━━ DATA EXCERPT

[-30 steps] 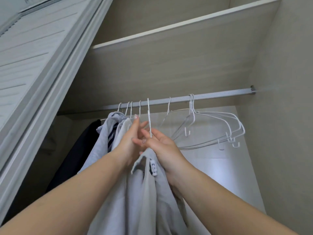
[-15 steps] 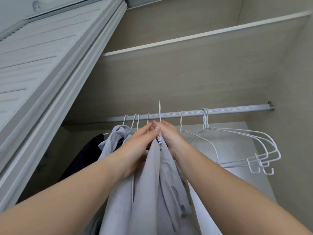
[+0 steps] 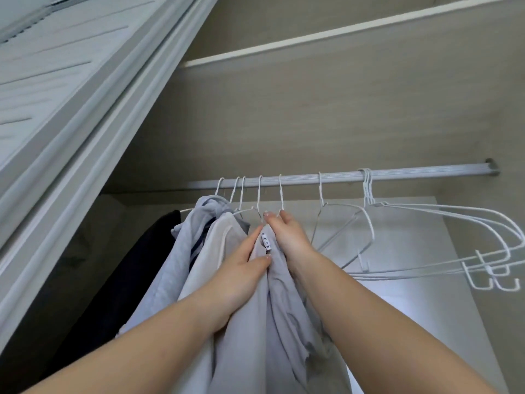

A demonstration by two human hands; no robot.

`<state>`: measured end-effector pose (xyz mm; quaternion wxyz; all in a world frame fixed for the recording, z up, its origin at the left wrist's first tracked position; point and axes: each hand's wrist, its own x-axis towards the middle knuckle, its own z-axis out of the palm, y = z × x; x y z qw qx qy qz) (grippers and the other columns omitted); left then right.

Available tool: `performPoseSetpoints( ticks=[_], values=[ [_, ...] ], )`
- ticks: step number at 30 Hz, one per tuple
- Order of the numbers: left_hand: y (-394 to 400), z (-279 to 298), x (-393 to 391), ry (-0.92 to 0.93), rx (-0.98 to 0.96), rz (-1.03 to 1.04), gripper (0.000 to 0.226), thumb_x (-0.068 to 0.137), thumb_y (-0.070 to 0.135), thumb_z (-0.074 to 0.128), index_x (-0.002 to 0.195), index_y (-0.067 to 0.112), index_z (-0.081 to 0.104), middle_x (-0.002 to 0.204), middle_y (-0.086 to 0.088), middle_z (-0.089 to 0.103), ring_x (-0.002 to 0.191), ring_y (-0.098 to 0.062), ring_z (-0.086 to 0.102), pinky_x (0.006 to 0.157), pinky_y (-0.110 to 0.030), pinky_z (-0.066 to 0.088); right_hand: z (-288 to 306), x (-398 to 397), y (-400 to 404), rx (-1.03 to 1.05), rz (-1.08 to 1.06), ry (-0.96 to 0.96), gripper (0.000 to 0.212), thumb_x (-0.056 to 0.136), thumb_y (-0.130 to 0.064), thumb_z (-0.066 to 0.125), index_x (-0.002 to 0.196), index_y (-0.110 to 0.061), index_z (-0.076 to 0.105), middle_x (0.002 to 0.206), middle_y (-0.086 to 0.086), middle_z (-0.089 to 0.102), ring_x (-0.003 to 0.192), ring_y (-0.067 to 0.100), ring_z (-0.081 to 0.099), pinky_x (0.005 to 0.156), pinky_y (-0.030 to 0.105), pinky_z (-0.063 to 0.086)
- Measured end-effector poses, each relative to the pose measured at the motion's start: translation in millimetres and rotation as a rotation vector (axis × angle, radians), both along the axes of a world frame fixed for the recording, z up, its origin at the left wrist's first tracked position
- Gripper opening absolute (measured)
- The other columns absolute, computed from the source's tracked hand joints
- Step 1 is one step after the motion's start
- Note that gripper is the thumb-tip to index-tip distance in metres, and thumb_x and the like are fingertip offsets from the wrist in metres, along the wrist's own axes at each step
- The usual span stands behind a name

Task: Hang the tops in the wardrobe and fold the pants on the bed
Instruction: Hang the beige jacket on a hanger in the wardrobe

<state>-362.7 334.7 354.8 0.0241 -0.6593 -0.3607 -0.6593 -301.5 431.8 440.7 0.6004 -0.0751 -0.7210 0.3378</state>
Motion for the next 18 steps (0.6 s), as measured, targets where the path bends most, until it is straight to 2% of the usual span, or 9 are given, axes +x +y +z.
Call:
performPoseSetpoints(
  ticks=[2,4,7,9,12,15,18],
  values=[
    [-4.3,-4.7,0.1,0.005,0.017,0.042,0.059,0.092,0.002,0.043,0.126,0.05,0.047,0.116,0.028,0.06,0.106,0.015,0.053,0.089,-0.011,0.044,-10.9,-1.5,-10.7,0.041,-0.073,0.015,0.052,0.094,-0.033,0.053,0.138,-0.007,0.042,0.14,0.011,0.048,0.129,0.028,0.046,0.109,0.04,0.035],
    [-11.2,-12.3,-0.2,-0.001,0.032,0.093,0.062,0.088,-0.005,0.043,0.132,0.039,0.049,0.119,0.018,0.064,0.109,0.005,0.057,0.094,-0.019,0.046,-33.0,-4.0,-22.6,0.062,-0.054,0.047,0.036,0.093,-0.035,0.054,0.126,-0.02,0.049,0.131,0.004,0.052,0.129,0.025,0.047,0.109,0.041,0.035],
    [-30.6,-26.6,3.7,-0.015,0.05,0.12,0.061,0.087,-0.008,0.044,0.137,0.028,0.047,0.126,0.009,0.062,0.114,-0.001,0.057,0.095,-0.019,0.047,-71.3,3.8,-40.5,0.2,-0.05,0.141,0.047,0.091,-0.024,0.058,0.136,-0.02,0.047,0.141,0.001,0.046,0.132,0.016,0.041,0.112,0.034,0.031],
    [-44.3,-42.9,6.4,-0.058,0.055,0.102,0.061,0.09,-0.009,0.045,0.138,0.029,0.045,0.122,0.01,0.064,0.111,-0.003,0.06,0.095,-0.024,0.049,-94.5,14.3,-51.5,0.319,-0.025,0.174,0.049,0.09,-0.019,0.06,0.135,-0.03,0.046,0.147,-0.006,0.038,0.137,0.006,0.032,0.114,0.025,0.024],
    [-71.5,-81.1,8.5,-0.212,0.024,0.085,0.06,0.092,-0.009,0.045,0.136,0.032,0.044,0.113,0.011,0.069,0.103,-0.008,0.066,0.09,-0.028,0.053,-136.5,23.0,-74.4,0.361,0.177,0.225,0.047,0.082,-0.022,0.06,0.117,-0.05,0.045,0.142,-0.017,0.039,0.136,-0.003,0.031,0.115,0.025,0.025],
    [-105.4,-124.5,11.1,-0.283,-0.034,0.109,0.055,0.092,-0.007,0.048,0.135,0.028,0.045,0.117,0.009,0.068,0.105,-0.011,0.066,0.087,-0.026,0.053,-187.6,21.5,-102.1,0.309,0.379,0.201,0.045,0.079,-0.023,0.057,0.113,-0.052,0.051,0.143,-0.018,0.041,0.135,-0.006,0.032,0.112,0.023,0.028],
    [-149.5,-167.6,13.2,-0.373,-0.084,0.182,0.047,0.091,-0.003,0.052,0.132,0.022,0.051,0.119,-0.001,0.067,0.108,-0.016,0.065,0.091,-0.031,0.053,-237.3,18.4,-137.8,0.212,0.588,0.125,0.045,0.08,-0.021,0.056,0.113,-0.05,0.054,0.143,-0.02,0.043,0.132,-0.01,0.035,0.103,0.011,0.034]
  ],
)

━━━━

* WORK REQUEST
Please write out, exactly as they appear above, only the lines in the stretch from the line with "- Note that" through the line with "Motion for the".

* RESPONSE FOR THIS EXERCISE
- Note that gripper is the thumb-tip to index-tip distance in metres, and thumb_x and the like are fingertip offsets from the wrist in metres, along the wrist's own axes at each step
- The usual span stands behind a name

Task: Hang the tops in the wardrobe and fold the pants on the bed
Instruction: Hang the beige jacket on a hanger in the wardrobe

<state>-362.7 334.7 354.8 0.0241 -0.6593 -0.3607 -0.6593 -301.5 431.8 440.7 0.6004 -0.0751 -0.7210 0.3378</state>
Motion for the next 18 steps (0.6 s), as measured, targets where the path bends most, until it is straight to 2% of the usual span, or 9 are given, axes +x +y +z.

There is nothing more to the answer.